This tutorial is very general. If you have imported some downloaders made by other users, you might like to check out network->downloader components->manage url classes and poke around. See how different things implement their specific solutions.

The fundamental connective tissue of the downloader system is the 'URL Class'. This object identifies and normalises URLs and links them to other components. Whenever the client handles a URL, it tries to match it to a URL Class to figure out what to do.

the types of url

For hydrus, an URL is useful if it is one of:

File URL

This returns the full, raw media file with no HTML wrapper. They typically end in a filename, but sometimes they only look like file.php?id=123456 or /post/content/123456.

These URLs are remembered for the file in the 'known urls' list, so if the client happens to encounter the same URL in future, it can determine whether it can skip the download because the file is already in the database or has previously been deleted.

You do not have to make URL Classes for direct file URLs. File URL is considered the 'default' type, so if the client finds no match for something, it will assume the URL is actually to a real file and try to download and import the result.

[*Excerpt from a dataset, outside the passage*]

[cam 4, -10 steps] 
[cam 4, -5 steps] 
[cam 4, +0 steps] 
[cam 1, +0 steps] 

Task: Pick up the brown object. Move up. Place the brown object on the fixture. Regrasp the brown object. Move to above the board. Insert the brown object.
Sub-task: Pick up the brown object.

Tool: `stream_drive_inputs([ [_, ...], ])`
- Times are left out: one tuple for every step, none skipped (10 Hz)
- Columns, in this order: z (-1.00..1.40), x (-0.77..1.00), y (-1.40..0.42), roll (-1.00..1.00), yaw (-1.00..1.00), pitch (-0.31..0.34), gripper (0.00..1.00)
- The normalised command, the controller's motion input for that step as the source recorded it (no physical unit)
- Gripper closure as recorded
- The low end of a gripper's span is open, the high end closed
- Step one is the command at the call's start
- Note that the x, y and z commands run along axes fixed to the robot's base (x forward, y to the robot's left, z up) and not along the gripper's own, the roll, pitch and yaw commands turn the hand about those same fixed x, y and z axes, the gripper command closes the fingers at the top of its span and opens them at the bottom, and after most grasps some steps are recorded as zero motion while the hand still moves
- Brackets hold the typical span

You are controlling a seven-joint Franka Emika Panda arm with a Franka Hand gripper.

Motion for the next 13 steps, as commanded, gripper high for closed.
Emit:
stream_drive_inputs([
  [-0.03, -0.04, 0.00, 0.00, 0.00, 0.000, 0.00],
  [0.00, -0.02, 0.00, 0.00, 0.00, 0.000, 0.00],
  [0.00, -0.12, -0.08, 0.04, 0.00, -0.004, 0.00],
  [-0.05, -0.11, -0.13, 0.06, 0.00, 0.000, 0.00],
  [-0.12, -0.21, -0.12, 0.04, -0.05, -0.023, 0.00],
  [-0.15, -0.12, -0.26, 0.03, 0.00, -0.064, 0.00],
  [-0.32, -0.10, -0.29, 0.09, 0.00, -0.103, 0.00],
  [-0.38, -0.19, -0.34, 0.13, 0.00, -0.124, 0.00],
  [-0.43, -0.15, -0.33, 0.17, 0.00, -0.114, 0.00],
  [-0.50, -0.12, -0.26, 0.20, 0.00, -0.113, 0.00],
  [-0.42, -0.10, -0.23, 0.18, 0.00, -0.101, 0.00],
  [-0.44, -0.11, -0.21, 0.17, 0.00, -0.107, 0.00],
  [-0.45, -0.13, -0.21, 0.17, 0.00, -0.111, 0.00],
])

You only need to particularly specify them if you want to present them in the media viewer or if your file URLs are being incorrectly matched to a Post URL class by accident.

Post URL

This is your primary workhorse. A Post URL is the page that generally shows a single file and some tags and so on. They sometimes present multiple sizes (like 'sample' vs 'full size') of the file or even different formats (like 'ugoira' vs 'webm'). A few even have multiple files, like a short manga.

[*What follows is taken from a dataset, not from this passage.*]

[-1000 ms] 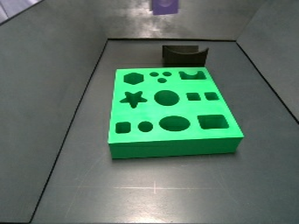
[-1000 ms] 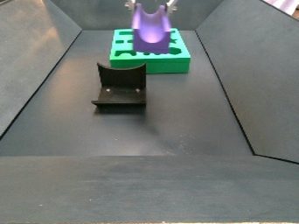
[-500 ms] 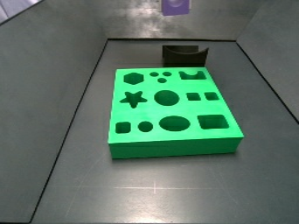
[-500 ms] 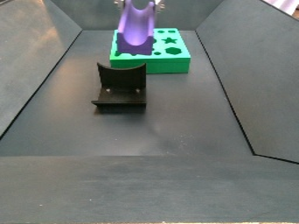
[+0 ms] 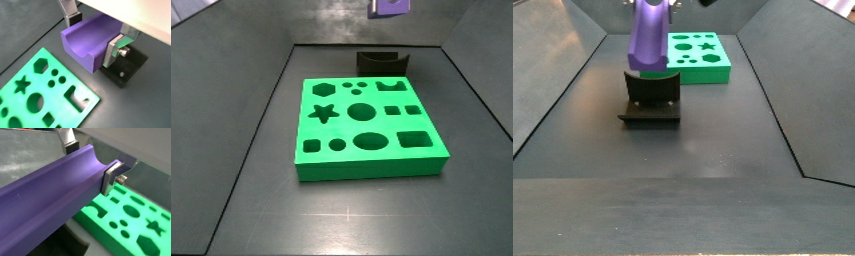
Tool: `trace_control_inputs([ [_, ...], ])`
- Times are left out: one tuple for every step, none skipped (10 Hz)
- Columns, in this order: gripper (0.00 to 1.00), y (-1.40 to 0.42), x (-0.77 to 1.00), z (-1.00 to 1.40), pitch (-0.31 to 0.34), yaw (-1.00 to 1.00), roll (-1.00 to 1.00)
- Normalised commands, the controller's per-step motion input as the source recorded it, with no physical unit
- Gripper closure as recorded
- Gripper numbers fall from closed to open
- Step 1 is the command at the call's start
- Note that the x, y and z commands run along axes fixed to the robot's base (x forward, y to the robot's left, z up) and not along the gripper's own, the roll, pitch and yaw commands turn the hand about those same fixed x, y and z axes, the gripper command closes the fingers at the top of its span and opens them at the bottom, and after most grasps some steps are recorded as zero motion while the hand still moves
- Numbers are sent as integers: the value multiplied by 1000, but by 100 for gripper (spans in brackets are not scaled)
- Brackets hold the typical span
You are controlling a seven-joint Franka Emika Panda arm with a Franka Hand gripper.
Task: Pick up the arch object. Move up. Place the arch object on the fixture. Regrasp the arch object. Move to above the board. Insert the arch object.
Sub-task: Place the arch object on the fixture.
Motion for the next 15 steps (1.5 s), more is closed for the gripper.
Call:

This URL is also saved to 'known urls' and will usually be similarly skipped if it has previously been downloaded. It will also appear in the media viewer as a clickable link.

Gallery URL
This presents a list of Post URLs or File URLs. In a web browser it usually looks like a page of thumbnails in a grid. They usually have a navigation bar with previous/next page buttons.
Watchable URL
This is similar to a Gallery URL but represents an ephemeral page that receives new files much faster than a gallery but will soon 'die' and be deleted. For our purposes, this typically means imageboard threads.

the components of a url

As far as we are concerned, a URL string has four parts:

  • Scheme: http or https
  • Location/Domain: somebooru.org or www.mysite.com or cdn002.otherbooru.net
  • Path Components: index.php or diy/res/7518.json or pictures/user/creatorname/page/2 or art/Animation-Cool-Stuff-123456
  • Parameters: page=post&s=list&tags=gothic+mouse+trap&pid=40 or page=post&s=view&id=2429668

Load up something you have under network->downloader components->manage url classes. Let's look at the metadata first:

Name and type

Like with GUGs, we should set a good unambiguous name so the client can clearly summarise this url to the user.

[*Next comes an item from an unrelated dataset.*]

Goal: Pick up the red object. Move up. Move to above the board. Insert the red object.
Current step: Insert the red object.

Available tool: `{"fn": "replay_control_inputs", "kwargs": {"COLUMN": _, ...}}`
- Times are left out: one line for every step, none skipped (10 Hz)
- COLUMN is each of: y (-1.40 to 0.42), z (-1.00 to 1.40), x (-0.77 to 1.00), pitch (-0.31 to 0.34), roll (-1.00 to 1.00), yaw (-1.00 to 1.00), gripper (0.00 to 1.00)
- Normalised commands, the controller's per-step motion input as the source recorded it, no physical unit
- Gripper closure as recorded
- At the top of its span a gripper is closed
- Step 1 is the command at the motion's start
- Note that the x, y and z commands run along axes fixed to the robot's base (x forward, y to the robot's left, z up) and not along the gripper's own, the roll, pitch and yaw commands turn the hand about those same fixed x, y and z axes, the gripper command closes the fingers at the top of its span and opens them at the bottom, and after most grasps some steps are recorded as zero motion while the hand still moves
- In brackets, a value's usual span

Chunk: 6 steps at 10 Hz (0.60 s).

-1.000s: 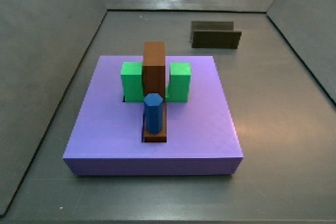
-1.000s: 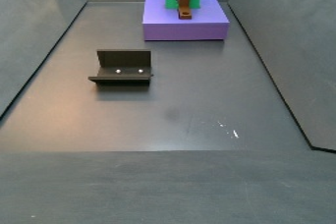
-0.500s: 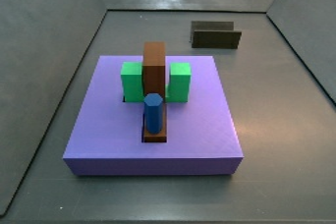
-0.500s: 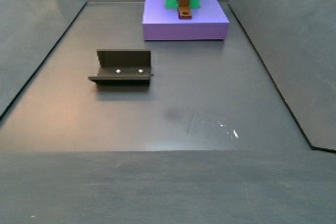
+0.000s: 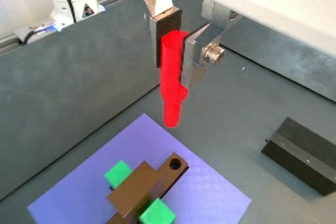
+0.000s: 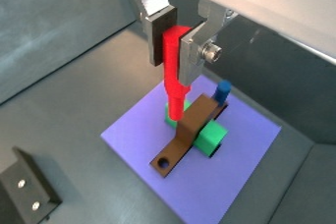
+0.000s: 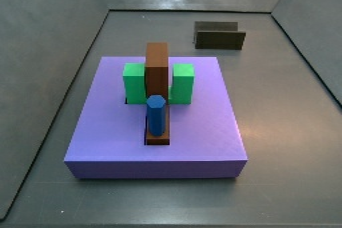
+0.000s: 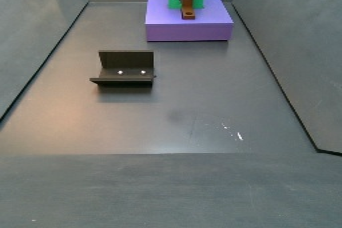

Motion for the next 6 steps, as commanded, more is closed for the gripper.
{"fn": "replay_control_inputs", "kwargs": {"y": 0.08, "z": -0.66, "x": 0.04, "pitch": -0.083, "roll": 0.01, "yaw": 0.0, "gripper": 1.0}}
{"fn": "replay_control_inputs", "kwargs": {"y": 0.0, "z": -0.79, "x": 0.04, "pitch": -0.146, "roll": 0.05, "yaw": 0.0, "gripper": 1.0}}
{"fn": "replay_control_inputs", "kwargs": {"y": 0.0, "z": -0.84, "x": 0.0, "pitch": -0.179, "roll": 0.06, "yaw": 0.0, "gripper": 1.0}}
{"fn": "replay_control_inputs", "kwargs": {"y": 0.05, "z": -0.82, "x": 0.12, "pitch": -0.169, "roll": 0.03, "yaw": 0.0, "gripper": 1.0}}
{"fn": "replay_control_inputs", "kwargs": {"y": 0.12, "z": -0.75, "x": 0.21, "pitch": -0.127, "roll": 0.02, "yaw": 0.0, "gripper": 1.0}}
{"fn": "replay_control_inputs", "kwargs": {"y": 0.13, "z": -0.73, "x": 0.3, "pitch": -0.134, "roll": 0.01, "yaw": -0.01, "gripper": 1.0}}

We also need to set whether the URL Class is a Post URL, Gallery URL, or what.

And now, for matching the string itself, let's revisit our four components:

Scheme
This is going to be 'https' unless you are connecting to some special loopback/local-network service.
Location/Domain

For Post URLs, the domain is always going to be the basic 'example.com' part. Always set 'one fixed domain' until you know what you are doing. In the future, if you figure out an URL Class that matches a particular hosting engine that operates on several sites, you can set an URL Class to instead match many possible domains, all with the same path components and parameters otherwise.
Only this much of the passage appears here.